Source records
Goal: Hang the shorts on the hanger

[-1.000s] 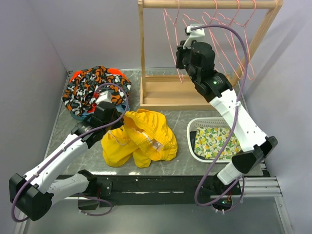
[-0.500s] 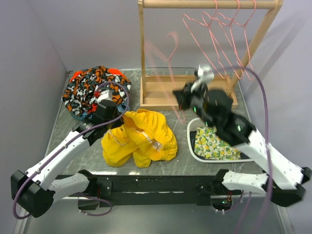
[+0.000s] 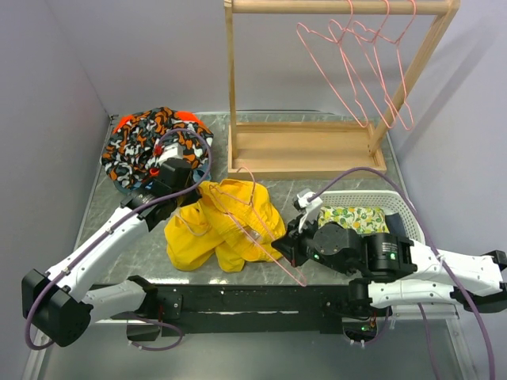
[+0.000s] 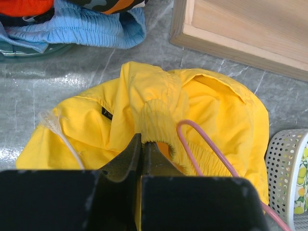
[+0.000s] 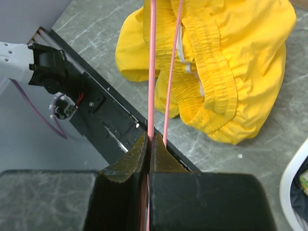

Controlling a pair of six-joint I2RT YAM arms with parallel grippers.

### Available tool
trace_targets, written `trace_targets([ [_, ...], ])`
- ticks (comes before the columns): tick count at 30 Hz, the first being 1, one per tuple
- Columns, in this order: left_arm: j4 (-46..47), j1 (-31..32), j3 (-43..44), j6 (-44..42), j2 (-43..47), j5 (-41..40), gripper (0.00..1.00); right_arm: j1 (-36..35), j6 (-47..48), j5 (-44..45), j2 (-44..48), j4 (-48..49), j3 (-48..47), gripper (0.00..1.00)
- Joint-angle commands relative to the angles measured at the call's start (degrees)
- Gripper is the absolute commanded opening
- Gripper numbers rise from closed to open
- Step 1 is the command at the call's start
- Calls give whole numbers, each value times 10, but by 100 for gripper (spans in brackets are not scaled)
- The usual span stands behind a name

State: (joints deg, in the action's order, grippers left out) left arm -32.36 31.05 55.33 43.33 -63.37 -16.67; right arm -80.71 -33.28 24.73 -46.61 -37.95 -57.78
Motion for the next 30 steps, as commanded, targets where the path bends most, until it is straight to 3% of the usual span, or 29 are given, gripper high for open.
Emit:
trace_targets([
  [1,12,-5,26,4,5,-12,1,-14,-34,22,27,-27,-15,0],
  [16,15,-5,45,4,-25,-7,1,-26,2,12,42,-85,-106,0],
  [22,12,-4,62,2,-24,0,1,-27,6,-10,11,-83,-102,0],
  [30,3,-5,57,-4,2,12,1,-27,0,27,1,-61,-81,0],
])
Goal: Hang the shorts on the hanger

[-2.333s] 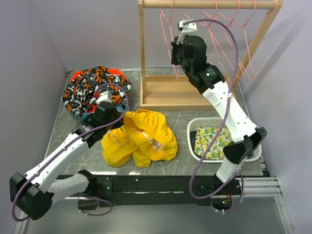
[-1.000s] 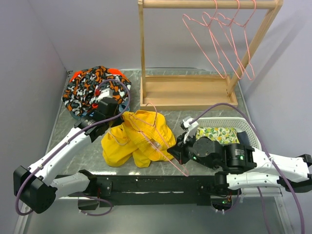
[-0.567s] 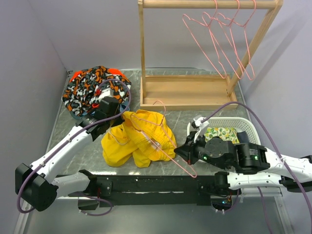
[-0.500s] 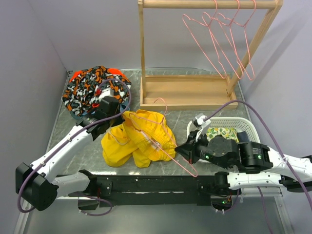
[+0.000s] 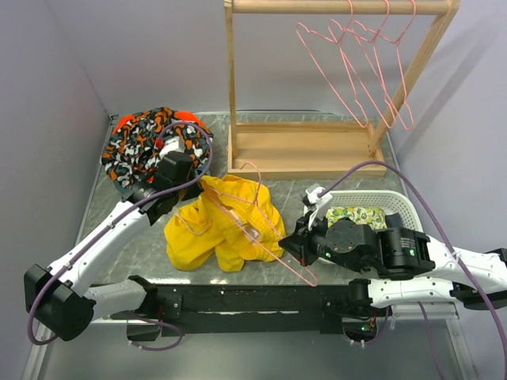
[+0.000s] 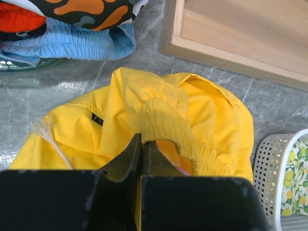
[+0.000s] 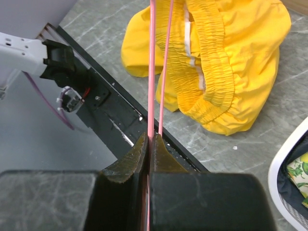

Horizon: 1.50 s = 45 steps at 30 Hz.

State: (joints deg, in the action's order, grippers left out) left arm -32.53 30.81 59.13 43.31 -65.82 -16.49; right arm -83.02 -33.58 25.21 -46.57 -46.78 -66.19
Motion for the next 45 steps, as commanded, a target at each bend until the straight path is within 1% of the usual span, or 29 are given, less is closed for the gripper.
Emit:
trace_targets([
  [1,3,-2,19,-7,30,20,1,-4,4,28,-11,31,4,0],
  [4,-8,1,20,-19,44,37,1,-4,12,37,-33,54,17,0],
  [7,-21,26,24,-27,62,54,1,-3,33,37,-25,115,48,0],
  [8,-27,40,30,-25,65,43,1,-3,51,42,-20,161,73,0],
  [9,-36,76,34,-24,70,34,1,0,62,48,-13,182,85,0],
  [10,-45,98,40,-16,70,23,1,0,74,49,-5,227,98,0],
  [11,-62,119,48,-10,70,5,1,1,96,42,0,251,125,0],
  [12,-70,156,51,-7,68,-21,1,7,105,36,2,276,139,0],
  [13,-76,168,54,1,65,-31,2,9,112,29,5,324,154,0],
  [15,-90,186,53,8,59,-44,2,17,127,14,6,377,201,0],
  [16,-88,189,49,9,60,-46,3,22,130,10,6,428,219,0],
  [17,-75,192,40,7,61,-45,4,24,135,7,6,455,255,0],
  [18,-64,198,35,5,64,-43,7,27,136,5,9,476,273,0],
  [19,-57,200,31,2,67,-44,10,33,136,4,15,532,292,0],
  [20,-53,202,25,0,69,-46,12,37,134,5,20,557,328,0],
  [21,-44,203,24,-2,70,-49,13,42,131,-3,26,578,344,0],
  [22,-39,204,20,-9,72,-51,18,46,129,-10,39,616,358,0],
  [23,-33,203,13,-12,75,-53,21,54,127,-15,46,632,382,0],
  [25,-20,205,6,-23,80,-49,26,61,125,-24,60,655,397,0],
  [28,-8,204,-9,-40,97,-40,37,73,120,-31,56,649,403,0],
  [29,-5,204,-16,-45,102,-30,38,74,119,-34,54,651,404,0],
  [31,8,205,-24,-60,124,-21,40,76,119,-39,49,655,408,0],
  [34,31,208,-39,-88,163,17,40,84,116,-45,44,659,410,0],
  [35,52,208,-48,-96,184,39,40,87,114,-51,41,660,410,0],
  [38,85,210,-59,-125,217,69,41,92,114,-57,37,663,409,0],
  [39,94,213,-60,-132,221,87,42,93,114,-58,35,661,408,0],
  [41,106,216,-59,-155,223,97,43,95,115,-59,33,659,406,0],
  [43,122,223,-55,-174,215,86,45,95,114,-63,33,659,406,0],
  [45,124,230,-40,-182,188,66,46,96,114,-65,33,658,405,0],
])
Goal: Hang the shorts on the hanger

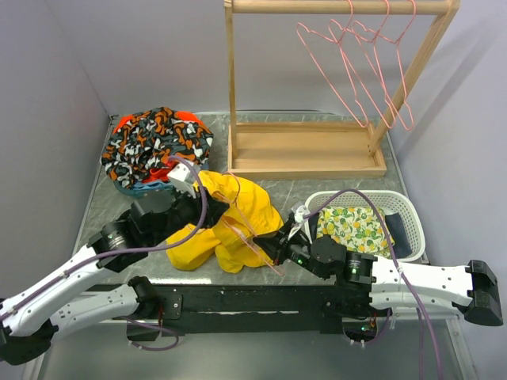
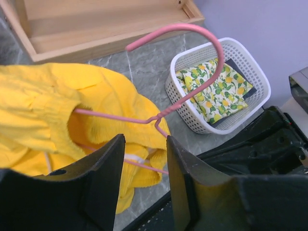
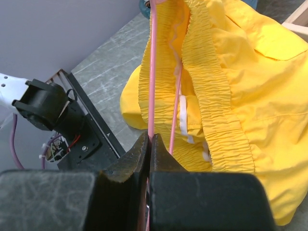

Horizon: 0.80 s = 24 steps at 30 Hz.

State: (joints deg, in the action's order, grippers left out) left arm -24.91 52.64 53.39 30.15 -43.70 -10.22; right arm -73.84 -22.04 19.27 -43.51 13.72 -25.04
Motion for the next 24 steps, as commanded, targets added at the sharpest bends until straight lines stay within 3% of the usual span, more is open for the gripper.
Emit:
trace_targets([
  [1,49,15,25,-61,-44,-19,46,5,-1,-7,2,52,-6,0],
  [7,64,26,74,-103,-103,-86,50,8,-2,-12,1,40,-12,0],
  [24,87,46,73,-119,-149,-81,50,16,-6,-15,0,22,-21,0],
])
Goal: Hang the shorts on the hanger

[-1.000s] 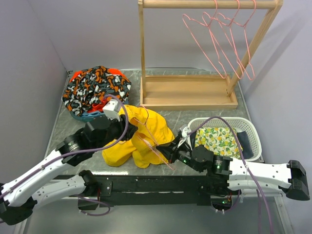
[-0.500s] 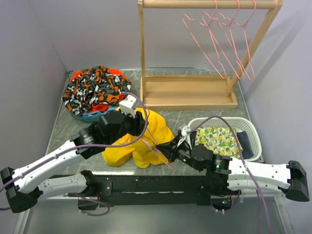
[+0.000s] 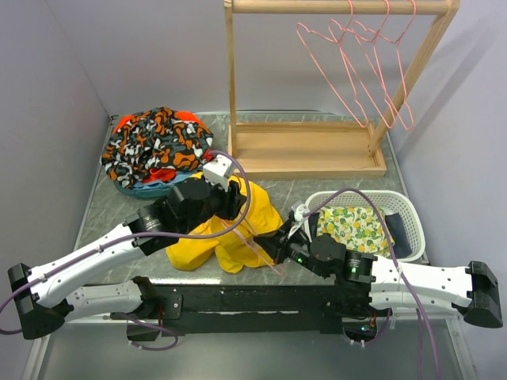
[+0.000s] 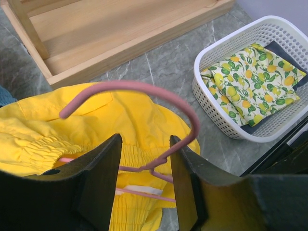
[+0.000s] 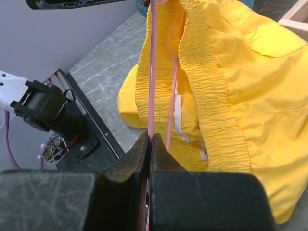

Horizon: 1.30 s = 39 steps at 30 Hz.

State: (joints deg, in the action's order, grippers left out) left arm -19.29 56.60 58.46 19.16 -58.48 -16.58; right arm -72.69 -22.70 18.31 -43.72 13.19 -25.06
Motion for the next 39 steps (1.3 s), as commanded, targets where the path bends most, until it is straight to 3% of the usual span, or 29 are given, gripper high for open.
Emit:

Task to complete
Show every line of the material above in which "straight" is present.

Output for this exercise
Motion for the next 30 steps, as commanded, targets where the path bends most, until it is straight to 3% of the usual span, or 29 are given, gripper high for open.
Motion for the next 45 steps, as commanded, a target at each bend until the straight path is within 1% of the usual span, or 29 are given, less is closed for the gripper.
Motion for the next 24 steps, as commanded, targets added at the sharpest bends until straight lines stay within 3% of the usual span, more is open for the gripper.
Motion for the next 39 steps (1.3 s), as commanded, targets where the path bends most, until it is straight to 3% of the usual span, or 29 are given, gripper high for open.

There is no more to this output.